[Opening RECORDS SHOWN section]

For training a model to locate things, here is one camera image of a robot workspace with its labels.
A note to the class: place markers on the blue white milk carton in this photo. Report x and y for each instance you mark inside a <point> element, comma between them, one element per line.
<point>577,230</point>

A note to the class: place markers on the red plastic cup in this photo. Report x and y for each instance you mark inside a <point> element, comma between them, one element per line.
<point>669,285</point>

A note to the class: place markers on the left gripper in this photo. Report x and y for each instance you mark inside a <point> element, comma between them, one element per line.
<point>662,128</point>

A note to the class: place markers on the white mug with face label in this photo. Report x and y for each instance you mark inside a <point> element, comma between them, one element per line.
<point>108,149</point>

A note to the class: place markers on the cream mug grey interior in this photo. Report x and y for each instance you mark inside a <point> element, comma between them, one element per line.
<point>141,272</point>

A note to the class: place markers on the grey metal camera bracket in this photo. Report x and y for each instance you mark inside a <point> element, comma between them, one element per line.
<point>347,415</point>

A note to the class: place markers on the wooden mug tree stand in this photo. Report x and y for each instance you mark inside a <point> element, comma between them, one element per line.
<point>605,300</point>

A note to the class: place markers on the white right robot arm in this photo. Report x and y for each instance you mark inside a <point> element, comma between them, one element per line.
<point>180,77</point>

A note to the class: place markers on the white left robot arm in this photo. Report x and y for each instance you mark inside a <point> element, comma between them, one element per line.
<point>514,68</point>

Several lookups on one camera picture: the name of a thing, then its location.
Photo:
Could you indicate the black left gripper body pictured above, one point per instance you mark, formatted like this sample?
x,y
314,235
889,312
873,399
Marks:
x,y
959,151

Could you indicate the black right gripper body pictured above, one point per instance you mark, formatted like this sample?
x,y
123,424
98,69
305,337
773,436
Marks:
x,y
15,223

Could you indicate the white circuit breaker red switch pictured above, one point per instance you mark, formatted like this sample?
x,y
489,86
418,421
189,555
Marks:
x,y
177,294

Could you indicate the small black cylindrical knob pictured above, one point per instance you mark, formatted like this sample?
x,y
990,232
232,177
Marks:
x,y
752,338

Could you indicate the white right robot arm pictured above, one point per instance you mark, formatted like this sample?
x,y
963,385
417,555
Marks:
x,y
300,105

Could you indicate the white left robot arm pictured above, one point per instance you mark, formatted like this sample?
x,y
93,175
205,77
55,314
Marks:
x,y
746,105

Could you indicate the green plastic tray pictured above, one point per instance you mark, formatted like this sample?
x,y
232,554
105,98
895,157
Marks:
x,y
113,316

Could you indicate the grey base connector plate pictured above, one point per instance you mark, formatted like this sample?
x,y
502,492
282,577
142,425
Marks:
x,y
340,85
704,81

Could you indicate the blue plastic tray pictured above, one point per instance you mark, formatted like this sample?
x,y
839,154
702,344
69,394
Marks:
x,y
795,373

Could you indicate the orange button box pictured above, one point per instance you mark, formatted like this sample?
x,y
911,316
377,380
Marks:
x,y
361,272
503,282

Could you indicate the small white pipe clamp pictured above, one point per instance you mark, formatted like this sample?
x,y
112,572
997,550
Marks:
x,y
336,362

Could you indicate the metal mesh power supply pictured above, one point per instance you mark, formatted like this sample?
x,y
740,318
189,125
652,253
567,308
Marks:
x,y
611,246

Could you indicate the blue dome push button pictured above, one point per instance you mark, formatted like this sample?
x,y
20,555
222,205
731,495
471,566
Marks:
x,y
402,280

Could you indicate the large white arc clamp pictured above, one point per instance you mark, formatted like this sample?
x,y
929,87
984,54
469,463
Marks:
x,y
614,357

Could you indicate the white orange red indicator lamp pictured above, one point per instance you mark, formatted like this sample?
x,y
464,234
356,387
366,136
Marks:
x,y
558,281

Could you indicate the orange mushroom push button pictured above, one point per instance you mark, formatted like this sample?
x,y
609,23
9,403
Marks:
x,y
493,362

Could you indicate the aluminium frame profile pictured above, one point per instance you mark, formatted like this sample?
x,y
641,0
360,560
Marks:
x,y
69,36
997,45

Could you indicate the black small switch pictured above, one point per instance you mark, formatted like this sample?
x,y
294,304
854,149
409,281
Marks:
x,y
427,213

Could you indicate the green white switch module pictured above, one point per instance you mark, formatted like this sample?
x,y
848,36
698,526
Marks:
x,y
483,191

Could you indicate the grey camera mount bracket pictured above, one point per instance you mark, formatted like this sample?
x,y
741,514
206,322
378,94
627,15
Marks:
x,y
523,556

[Closing RECORDS SHOWN section]

## WHAT TO DO
Say how many lines of the entries above include the string "body", giving the number and nothing else.

## ANSWER TO THIS EXERCISE
2